Jedna rada? Skoro wiesz, to nie patrz na nie. Żyj chwilą, ciesz się życiem i
takie tam. To pomaga. W pewnym stopniu.
Chcę być kimś, wiecie? Nie chcę być zwykłą agentką tajnej organizacji,
chociaż zwykłą być nie mogę, patrząc nawet na mój rodowód i nazwisko ojca.
Marzy mi się zmienianie przyszłości na lepszą, brak ciągłych wojen, brak
niszczenia środowiska, brak chorób i zastraszania. Chcę w końcu żyć w idealnym
świecie, gdzie nie musisz zamykać drzwi na klucz, ani montować sobie coraz to
nowego alarmu antywłamaniowego bo boisz się o swój majątek. Chcę ulepszać,
tworzyć. I nie chcę nic w zamian.
A wiecie kim się stałam? Stałam się tą częścią wszechświata, która łamie
prawo naumyślnie i zapewne nigdy nie doczeka się za to reprymendy. Wszyscy
mówią „Dobra robota Ventus!” albo „Oby tak dalej!” ale ja wiem, że robię coś
złego, coś co nie może dłużej trwać. Kradnę, zabijam, ochraniam tych których
ochraniać nie powinnam. Jest tyle rzeczy, które robię źle. Potrafię wymieniać
je w nieskończoność. Ale paranoją jest to, że nie potrafię wymienić rzeczy
które robię dobrze.
A przecież do bycia kimś muszę czynić dobro, prawda?
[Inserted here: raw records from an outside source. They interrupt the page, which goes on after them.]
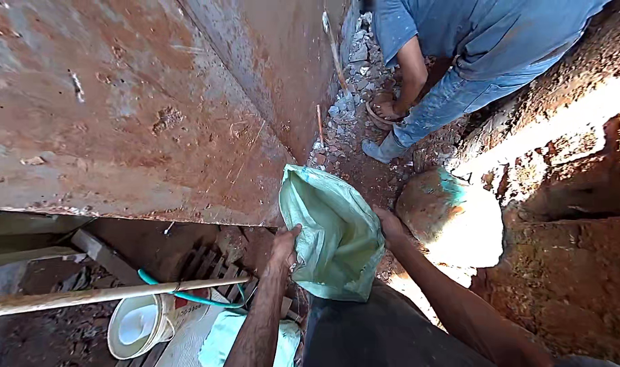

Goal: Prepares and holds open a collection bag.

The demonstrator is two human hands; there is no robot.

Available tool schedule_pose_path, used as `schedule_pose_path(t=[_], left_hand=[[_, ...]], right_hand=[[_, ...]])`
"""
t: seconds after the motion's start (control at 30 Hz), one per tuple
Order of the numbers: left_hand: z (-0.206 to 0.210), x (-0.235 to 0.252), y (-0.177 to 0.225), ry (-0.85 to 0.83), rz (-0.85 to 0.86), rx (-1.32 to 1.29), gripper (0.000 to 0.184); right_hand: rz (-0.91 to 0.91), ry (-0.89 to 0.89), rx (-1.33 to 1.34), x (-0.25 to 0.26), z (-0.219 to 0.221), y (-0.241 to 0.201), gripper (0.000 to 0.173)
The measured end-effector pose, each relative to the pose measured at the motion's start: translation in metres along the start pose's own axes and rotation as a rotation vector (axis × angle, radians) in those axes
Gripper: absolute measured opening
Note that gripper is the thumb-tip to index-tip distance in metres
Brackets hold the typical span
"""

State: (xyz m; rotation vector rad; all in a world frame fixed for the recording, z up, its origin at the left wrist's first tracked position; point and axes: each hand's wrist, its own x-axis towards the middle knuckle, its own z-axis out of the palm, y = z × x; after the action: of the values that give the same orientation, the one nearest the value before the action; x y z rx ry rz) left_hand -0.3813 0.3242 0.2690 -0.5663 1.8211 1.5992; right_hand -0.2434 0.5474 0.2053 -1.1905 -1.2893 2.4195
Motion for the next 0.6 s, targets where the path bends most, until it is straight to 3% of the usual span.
schedule_pose_path(t=[0.1,0.17,0.23,0.33,0.43,0.5,0.6], left_hand=[[0.002,0.027,0.010,0.062,-0.018,-0.258,0.030],[0.007,0.041,0.024,0.041,0.038,-0.198,0.023],[-0.003,0.055,0.041,-0.140,0.116,-0.051,0.023],[-0.046,0.085,0.077,-0.556,0.173,0.013,0.028],[-0.082,0.103,0.100,-0.830,0.155,-0.199,0.020],[-0.079,0.104,0.102,-0.931,0.285,-0.465,0.016],[-0.047,0.114,0.101,-0.966,0.459,-0.898,0.037]], right_hand=[[-0.195,-0.288,-0.300,-0.004,-0.014,-0.011,0.045],[-0.162,-0.337,-0.423,-0.009,-0.007,-0.020,0.038],[-0.142,-0.181,-0.249,-0.009,-0.005,-0.022,0.016],[-0.241,0.137,0.307,0.003,-0.023,-0.046,0.034],[-0.322,0.226,0.456,0.015,-0.071,-0.068,0.041],[-0.256,0.271,0.396,0.013,-0.075,-0.060,0.041],[-0.196,0.307,0.362,0.012,-0.062,-0.032,0.044]])
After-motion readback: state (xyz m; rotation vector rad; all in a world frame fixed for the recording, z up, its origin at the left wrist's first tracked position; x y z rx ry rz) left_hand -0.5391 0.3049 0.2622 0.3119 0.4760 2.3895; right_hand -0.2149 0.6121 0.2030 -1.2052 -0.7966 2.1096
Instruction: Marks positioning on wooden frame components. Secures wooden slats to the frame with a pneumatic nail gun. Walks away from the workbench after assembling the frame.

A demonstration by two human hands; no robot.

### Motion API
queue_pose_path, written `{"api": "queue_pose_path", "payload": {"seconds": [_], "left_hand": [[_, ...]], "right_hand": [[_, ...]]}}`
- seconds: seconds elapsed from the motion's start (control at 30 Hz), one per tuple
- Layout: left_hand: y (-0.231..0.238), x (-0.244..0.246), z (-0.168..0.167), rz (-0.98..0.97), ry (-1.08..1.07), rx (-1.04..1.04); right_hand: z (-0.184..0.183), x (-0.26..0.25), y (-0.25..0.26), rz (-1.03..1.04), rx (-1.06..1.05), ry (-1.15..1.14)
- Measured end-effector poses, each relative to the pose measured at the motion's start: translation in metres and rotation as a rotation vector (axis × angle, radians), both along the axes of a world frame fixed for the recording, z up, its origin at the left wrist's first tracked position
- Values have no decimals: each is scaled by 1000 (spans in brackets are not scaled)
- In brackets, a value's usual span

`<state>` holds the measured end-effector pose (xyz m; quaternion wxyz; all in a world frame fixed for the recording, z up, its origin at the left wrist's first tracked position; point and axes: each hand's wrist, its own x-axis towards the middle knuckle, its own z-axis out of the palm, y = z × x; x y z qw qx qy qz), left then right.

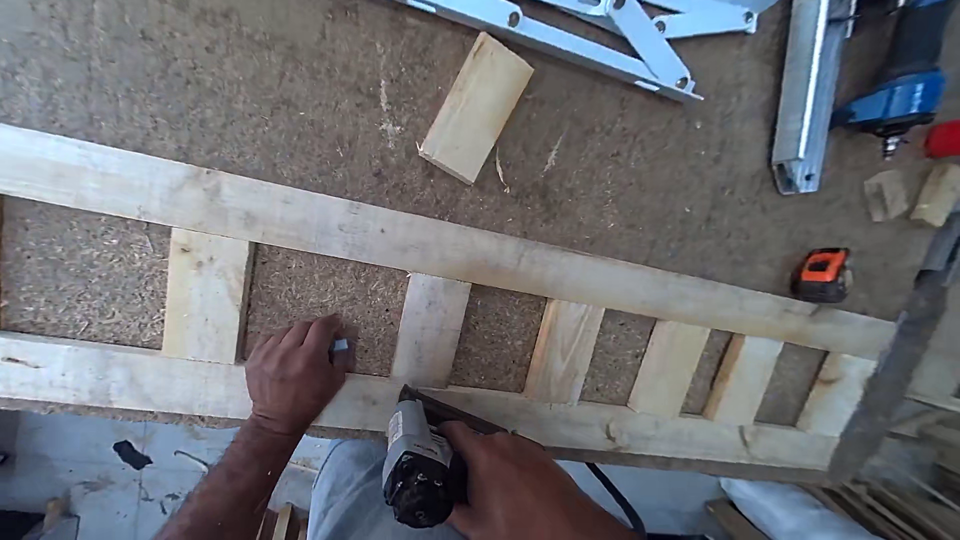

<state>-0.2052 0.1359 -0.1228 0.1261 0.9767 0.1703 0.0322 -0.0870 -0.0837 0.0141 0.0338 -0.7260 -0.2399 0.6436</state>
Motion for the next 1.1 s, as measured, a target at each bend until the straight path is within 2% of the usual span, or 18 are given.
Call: {"api": "queue_pose_path", "payload": {"seconds": [0.1,0.23,0.37,0.57,0.77,0.93,1.0,1.1], "left_hand": [[-22,20,7,-96,96,-204],[-35,35,7,-160,232,-334],[-28,37,4,-170,234,-414],[-26,37,-1,-182,176,-457],[-26,35,-2,-182,187,-432],[-22,31,16,-164,271,-376],[-16,24,31,-107,372,-376],[-6,21,51,-5,720,-312]], "right_hand": [[3,5,-22,-5,34,-5],[1,9,-42,-46,33,-133],[1,14,-49,-151,-37,-204],[-13,23,-47,-297,-103,-163],[-21,26,-45,-200,-71,-137],[3,21,-47,-152,-25,-183],[11,18,-45,-111,8,-131],[8,14,-33,-60,42,-50]]}}
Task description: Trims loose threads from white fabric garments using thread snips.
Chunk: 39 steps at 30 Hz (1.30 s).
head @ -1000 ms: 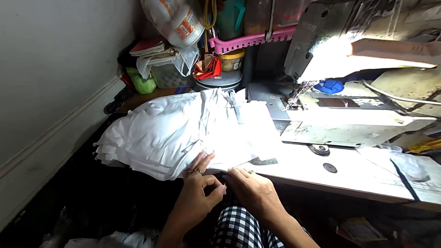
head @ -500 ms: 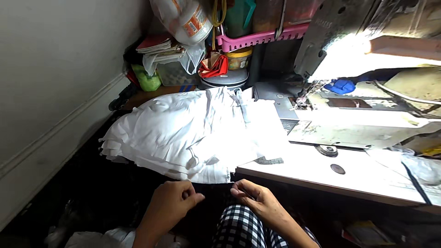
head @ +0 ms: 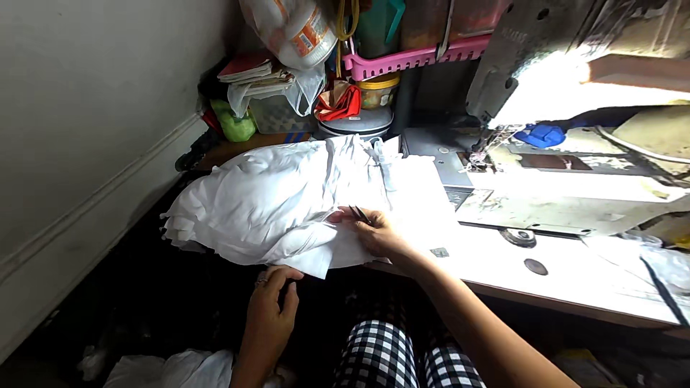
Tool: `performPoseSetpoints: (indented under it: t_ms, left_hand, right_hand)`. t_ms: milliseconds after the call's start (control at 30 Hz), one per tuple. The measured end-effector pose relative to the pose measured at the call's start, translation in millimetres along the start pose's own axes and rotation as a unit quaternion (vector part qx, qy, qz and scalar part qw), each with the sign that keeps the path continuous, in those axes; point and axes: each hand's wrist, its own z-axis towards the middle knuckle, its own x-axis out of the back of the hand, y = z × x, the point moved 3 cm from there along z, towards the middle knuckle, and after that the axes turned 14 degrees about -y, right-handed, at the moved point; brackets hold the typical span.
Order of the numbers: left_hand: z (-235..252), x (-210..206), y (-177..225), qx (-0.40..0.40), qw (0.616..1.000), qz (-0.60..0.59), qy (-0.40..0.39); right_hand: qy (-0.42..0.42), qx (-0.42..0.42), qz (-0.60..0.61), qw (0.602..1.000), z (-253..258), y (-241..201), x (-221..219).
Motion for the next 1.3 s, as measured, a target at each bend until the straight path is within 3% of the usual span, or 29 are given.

A chcę być kimś, tak bardzo tego pragnę.
Chcę być kimś na wzór Iron Mana. Nie chodzi mi o wypchany technologią
kostium Ton’ego Starka. Nawiasem mówiąc nawet bym w niego nie weszła, mam
klaustrofobię. Nie chodzi mi również o produkowanie broni tak jak to robiło
Stark Industries. Chodzi o to, że Tony miał plan. Miał wizję, żeby świat stał
się lepszy. Zaczął pomagać, tak jak mógł, ale zaczął. Z wolna zmieniał
przyszłość, ulepszając to co stworzył. Przy tym był zawsze rozluźniony, z dość
dziwnym poczuciem humoru, co prawda, ale był sobą. Trzymał się tego, co sobie
wyznaczył. Ścieżki, która wiodła go do zwycięstwa. Spotkał się z krytyką, z
odepchnięciem, z pogardą. Ale były też dobre oceny jego pracy, wsparcie, pomoc.
Mógł sobie tyle przypisać. No i oczywiście trzeba to zaznaczyć: był przystojnym
geniuszem który niestety był również mocno w sobie zadufany.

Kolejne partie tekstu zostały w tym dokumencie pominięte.